Thanks for your explanation. It is good to know that the 128 bit
symmetric encryption key is still considered okay to some extent.

I did try the keylength site, and if I want my volume to be secure until
roughly a decade after my projected demise, say 2100, then the adviced
symmetric key size is already 135, 147 or 256 depending on the used
method. So it'd still be somewhat better to increase the current 128 a bit.
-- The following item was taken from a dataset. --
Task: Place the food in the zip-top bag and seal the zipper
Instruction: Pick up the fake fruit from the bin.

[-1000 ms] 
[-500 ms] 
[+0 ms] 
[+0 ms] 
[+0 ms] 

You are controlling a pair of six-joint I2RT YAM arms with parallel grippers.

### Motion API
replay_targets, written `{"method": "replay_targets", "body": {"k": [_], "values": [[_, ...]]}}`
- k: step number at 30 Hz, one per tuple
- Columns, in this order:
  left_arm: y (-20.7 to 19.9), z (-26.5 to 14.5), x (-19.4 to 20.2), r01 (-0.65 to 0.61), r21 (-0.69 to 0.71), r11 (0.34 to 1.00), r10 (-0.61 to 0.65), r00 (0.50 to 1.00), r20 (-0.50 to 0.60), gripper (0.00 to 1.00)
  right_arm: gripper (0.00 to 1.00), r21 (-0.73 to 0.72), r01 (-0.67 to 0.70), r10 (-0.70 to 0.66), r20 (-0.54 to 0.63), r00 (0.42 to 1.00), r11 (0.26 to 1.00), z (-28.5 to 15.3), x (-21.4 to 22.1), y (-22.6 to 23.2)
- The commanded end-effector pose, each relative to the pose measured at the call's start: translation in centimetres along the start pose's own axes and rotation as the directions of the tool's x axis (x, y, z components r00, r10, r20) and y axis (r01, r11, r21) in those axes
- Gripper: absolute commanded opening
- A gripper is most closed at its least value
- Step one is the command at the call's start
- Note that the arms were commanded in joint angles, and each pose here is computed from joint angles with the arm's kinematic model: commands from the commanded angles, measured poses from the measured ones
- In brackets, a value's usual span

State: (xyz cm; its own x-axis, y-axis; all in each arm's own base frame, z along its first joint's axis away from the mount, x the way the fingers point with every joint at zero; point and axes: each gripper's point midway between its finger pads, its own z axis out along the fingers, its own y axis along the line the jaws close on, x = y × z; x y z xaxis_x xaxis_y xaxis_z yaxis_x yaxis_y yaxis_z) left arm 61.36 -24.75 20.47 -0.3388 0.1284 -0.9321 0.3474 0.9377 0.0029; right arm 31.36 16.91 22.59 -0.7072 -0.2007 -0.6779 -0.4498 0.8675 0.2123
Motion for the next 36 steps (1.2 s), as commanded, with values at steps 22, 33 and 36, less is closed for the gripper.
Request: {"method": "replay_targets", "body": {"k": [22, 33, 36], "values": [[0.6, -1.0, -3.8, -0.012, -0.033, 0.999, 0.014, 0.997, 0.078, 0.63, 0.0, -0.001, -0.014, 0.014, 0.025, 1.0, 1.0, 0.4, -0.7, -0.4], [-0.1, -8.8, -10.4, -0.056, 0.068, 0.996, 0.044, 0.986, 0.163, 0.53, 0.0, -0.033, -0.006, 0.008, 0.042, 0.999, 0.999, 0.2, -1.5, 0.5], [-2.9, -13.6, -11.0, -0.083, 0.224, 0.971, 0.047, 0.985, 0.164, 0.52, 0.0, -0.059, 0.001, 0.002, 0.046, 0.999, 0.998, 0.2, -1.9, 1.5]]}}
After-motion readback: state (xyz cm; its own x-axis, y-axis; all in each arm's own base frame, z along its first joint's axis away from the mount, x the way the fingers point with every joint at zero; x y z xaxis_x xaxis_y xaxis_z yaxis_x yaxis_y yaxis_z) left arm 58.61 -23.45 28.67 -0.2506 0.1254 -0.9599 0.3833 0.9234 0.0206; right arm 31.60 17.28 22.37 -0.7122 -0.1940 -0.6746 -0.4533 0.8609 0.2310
> (you do have backup, right?).

Actually I am talking about my backup volume. And as such, it is quite a
bit of data, that I don't have a (second) backup of. Neither do I have
enough storage available to make an additional backup, nor the required
amount of time, since a full copy/restore of such a volume would take weeks.

In fact, there seems to be a second use case for re-encrypting an
existing volume. I read some articles explaining the possibility to use
the luksDump command in conjunction with the --dump-master-key option on
a mounted luks volume, to reset the password even if the current
password is no longer known.
Additionally, also the luksHeaderBackup command is available to extract
the master key.

So there are at least two methods of extracting a master key. Now if I
would suspect that a machine, that has a luks volume mounted, was
compromised to the extent that someone had temporaryly gained root
access, I would not only have to reset (all) passwords after fixing the
security hole, but also I would have to create a new master key to be sure.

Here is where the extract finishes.